• Assignment: Please output every line of the material as it stands, without the pictures.

• Source data:

=== Section Start ===

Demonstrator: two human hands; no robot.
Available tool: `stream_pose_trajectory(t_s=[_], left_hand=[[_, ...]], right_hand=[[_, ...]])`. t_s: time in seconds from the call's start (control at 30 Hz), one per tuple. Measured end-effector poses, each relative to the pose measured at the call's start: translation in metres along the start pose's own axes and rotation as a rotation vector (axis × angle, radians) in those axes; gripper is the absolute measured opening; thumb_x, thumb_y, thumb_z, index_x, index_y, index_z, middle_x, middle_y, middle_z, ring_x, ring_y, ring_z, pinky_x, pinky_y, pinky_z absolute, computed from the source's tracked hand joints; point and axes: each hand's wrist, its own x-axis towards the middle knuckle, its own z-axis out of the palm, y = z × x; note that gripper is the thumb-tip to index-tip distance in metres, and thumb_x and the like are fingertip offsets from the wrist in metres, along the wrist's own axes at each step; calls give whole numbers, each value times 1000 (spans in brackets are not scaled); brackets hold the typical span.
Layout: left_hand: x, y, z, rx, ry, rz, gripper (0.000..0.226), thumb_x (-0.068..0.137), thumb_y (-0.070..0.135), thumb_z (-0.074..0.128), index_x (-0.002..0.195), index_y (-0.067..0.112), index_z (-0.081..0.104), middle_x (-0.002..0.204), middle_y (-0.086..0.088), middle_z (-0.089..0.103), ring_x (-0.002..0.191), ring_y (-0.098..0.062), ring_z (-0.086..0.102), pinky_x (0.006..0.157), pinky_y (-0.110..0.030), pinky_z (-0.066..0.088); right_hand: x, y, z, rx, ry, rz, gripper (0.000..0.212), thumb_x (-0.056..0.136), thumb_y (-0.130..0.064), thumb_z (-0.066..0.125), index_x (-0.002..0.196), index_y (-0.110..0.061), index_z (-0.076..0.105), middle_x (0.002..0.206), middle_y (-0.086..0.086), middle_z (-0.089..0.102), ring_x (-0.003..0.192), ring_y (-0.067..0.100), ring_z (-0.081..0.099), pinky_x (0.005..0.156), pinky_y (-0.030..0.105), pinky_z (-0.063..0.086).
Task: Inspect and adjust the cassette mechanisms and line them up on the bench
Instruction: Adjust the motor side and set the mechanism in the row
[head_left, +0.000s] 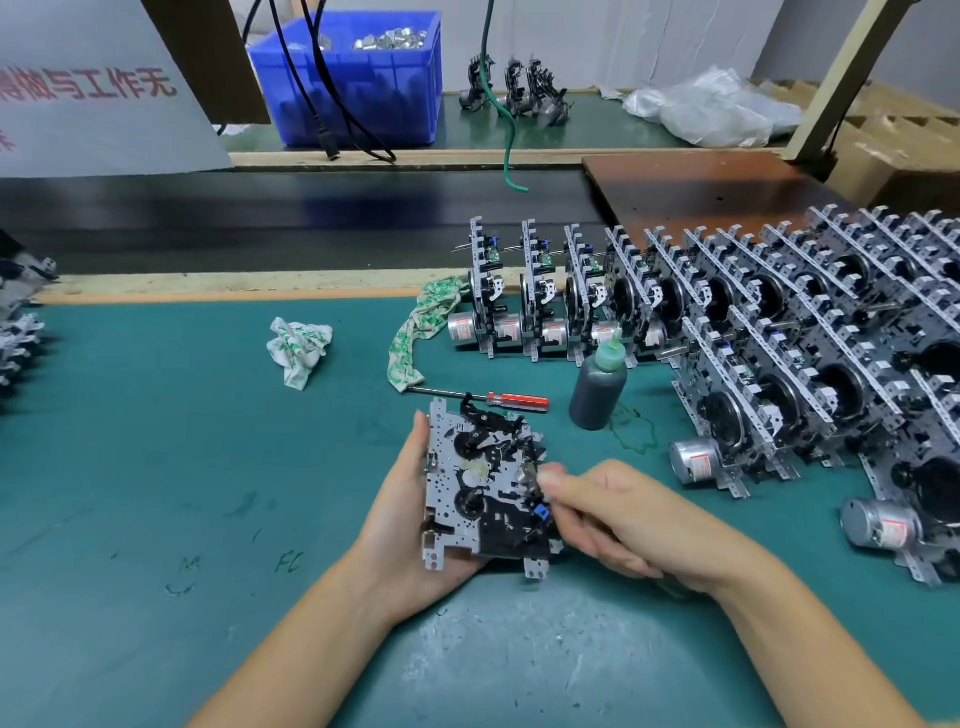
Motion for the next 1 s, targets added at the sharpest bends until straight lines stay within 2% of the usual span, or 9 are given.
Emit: stream_pose_trajectory(t_s=[0.2, 0.4, 0.53, 0.63, 0.7, 0.77, 0.83, 0.9, 1.0], left_hand=[[-5, 0, 5, -118, -50, 60, 80, 82, 65, 44, 116, -4, 65, 128, -23, 58, 115, -34, 60, 90, -45, 52], [-8, -1, 5, -153, -49, 40, 89, 82, 71, 41, 119, -8, 60, 131, -29, 53, 118, -41, 55, 101, -48, 44], [-8, 2, 2, -65, -68, -5, 97, 78, 78, 35, 129, -2, 53, 138, -29, 46, 126, -46, 46, 107, -53, 33], [-11, 6, -2, 39, -122, -65, 95, 78, 80, 33, 129, 3, 56, 139, -26, 47, 128, -46, 44, 110, -56, 30], [-13, 10, -3, 147, -96, -86, 88, 78, 77, 43, 127, 6, 59, 138, -25, 49, 128, -46, 44, 110, -58, 28], [-16, 12, 1, 262, -98, -106, 75, 77, 71, 53, 118, 10, 68, 129, -21, 58, 118, -37, 56, 103, -51, 42], [-19, 15, 15, 406, -87, -140, 50, 72, 67, 57, 87, 26, 79, 107, -9, 72, 89, -15, 71, 74, -31, 58], [-14, 22, 17, 566, 23, -141, 44, 65, 67, 53, 53, 31, 75, 75, 3, 74, 61, -4, 69, 50, -21, 54], [-11, 36, 14, 640, 8, -215, 75, 57, 78, 54, 72, 6, 70, 88, -17, 65, 83, -25, 65, 79, -32, 56]], right_hand=[[-2, 0, -3, 196, 107, -67, 42, 98, -31, 37, 65, -9, 52, 35, -1, 32, 28, 8, 19, 34, 15, 18], [0, 9, -7, 67, 287, -96, 38, 101, -25, 38, 69, -10, 55, 45, 2, 46, 30, 7, 32, 34, 12, 24], [-1, 19, -9, -622, 584, -103, 32, 97, -31, 46, 70, -20, 60, 53, -6, 53, 50, 9, 49, 51, 24, 35], [-5, 20, 1, -1000, 692, -186, 15, 91, -31, 57, 97, -19, 63, 81, -5, 61, 75, 19, 57, 66, 30, 41], [-10, 22, 4, -1080, 624, -236, 49, 83, -34, 68, 127, -19, 53, 103, -3, 58, 93, 17, 55, 77, 27, 43], [-16, 25, 1, -1123, 476, -246, 78, 80, -47, 66, 145, -23, 31, 123, -6, 48, 113, 12, 44, 96, 23, 31], [-22, 26, -1, -1162, 404, -286, 76, 79, -57, 59, 142, -21, 39, 124, -6, 51, 117, 13, 43, 100, 20, 21], [-26, 27, -3, -1263, 457, -386, 65, 75, -64, 54, 116, -15, 62, 105, -4, 61, 103, 18, 57, 99, 24, 25], [-31, 29, -4, -1337, 553, -495, 59, 73, -70, 47, 86, -16, 66, 86, -6, 63, 88, 17, 62, 100, 32, 31]])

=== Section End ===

• Task solution:
Demonstrator: two human hands; no robot.
Available tool: `stream_pose_trajectory(t_s=[_], left_hand=[[_, ...]], right_hand=[[_, ...]])`. t_s: time in seconds from the call's start (control at 30 Hz), one per tuple. Measured end-effector poses, each relative to the pose measured at the call's start: translation in metres along the start pose's own axes and rotation as a rotation vector (axis × angle, radians) in those axes; gripper is the absolute measured opening; thumb_x, thumb_y, thumb_z, index_x, index_y, index_z, middle_x, middle_y, middle_z, ring_x, ring_y, ring_z, pinky_x, pinky_y, pinky_z absolute, computed from the source's tracked hand joints; point and axes: each hand's wrist, its own x-axis towards the middle knuckle, its own z-axis out of the palm, y = z × x; note that gripper is the thumb-tip to index-tip distance in metres, and thumb_x and the like are fingertip offsets from the wrist in metres, along the wrist's own axes at each step; calls give whole numbers, each value times 1000 (spans in brackets are not scaled); brackets hold the typical span.
Layout: left_hand: x, y, z, rx, ry, rz, gripper (0.000..0.226), thumb_x (-0.068..0.137), thumb_y (-0.070..0.135), thumb_z (-0.074..0.128), index_x (-0.002..0.195), index_y (-0.067..0.112), index_z (-0.081..0.104), middle_x (-0.002..0.204), middle_y (-0.086..0.088), middle_z (-0.089..0.103), ring_x (-0.002..0.191), ring_y (-0.098..0.062), ring_z (-0.086..0.102), pinky_x (0.006..0.157), pinky_y (-0.110..0.030), pinky_z (-0.066..0.088); right_hand: x, y, z, rx, ry, rz, gripper (0.000..0.212), thumb_x (-0.056..0.136), thumb_y (-0.130..0.064), thumb_z (-0.066..0.125), index_x (-0.002..0.196), index_y (-0.110..0.061), index_z (-0.076..0.105), middle_x (0.002..0.206), middle_y (-0.086..0.086), middle_z (-0.089..0.102), ring_x (-0.003..0.192), ring_y (-0.067..0.100), ring_z (-0.081..0.099), pinky_x (0.005..0.156), pinky_y (-0.030..0.105), pinky_z (-0.063..0.086).
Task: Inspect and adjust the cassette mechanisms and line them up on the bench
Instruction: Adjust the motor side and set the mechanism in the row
[head_left, +0.000s] 
Motion for the next 1 s, targets added at the sharpest bends until straight lines stay within 2% of the usual span, or 9 are given.
Emit: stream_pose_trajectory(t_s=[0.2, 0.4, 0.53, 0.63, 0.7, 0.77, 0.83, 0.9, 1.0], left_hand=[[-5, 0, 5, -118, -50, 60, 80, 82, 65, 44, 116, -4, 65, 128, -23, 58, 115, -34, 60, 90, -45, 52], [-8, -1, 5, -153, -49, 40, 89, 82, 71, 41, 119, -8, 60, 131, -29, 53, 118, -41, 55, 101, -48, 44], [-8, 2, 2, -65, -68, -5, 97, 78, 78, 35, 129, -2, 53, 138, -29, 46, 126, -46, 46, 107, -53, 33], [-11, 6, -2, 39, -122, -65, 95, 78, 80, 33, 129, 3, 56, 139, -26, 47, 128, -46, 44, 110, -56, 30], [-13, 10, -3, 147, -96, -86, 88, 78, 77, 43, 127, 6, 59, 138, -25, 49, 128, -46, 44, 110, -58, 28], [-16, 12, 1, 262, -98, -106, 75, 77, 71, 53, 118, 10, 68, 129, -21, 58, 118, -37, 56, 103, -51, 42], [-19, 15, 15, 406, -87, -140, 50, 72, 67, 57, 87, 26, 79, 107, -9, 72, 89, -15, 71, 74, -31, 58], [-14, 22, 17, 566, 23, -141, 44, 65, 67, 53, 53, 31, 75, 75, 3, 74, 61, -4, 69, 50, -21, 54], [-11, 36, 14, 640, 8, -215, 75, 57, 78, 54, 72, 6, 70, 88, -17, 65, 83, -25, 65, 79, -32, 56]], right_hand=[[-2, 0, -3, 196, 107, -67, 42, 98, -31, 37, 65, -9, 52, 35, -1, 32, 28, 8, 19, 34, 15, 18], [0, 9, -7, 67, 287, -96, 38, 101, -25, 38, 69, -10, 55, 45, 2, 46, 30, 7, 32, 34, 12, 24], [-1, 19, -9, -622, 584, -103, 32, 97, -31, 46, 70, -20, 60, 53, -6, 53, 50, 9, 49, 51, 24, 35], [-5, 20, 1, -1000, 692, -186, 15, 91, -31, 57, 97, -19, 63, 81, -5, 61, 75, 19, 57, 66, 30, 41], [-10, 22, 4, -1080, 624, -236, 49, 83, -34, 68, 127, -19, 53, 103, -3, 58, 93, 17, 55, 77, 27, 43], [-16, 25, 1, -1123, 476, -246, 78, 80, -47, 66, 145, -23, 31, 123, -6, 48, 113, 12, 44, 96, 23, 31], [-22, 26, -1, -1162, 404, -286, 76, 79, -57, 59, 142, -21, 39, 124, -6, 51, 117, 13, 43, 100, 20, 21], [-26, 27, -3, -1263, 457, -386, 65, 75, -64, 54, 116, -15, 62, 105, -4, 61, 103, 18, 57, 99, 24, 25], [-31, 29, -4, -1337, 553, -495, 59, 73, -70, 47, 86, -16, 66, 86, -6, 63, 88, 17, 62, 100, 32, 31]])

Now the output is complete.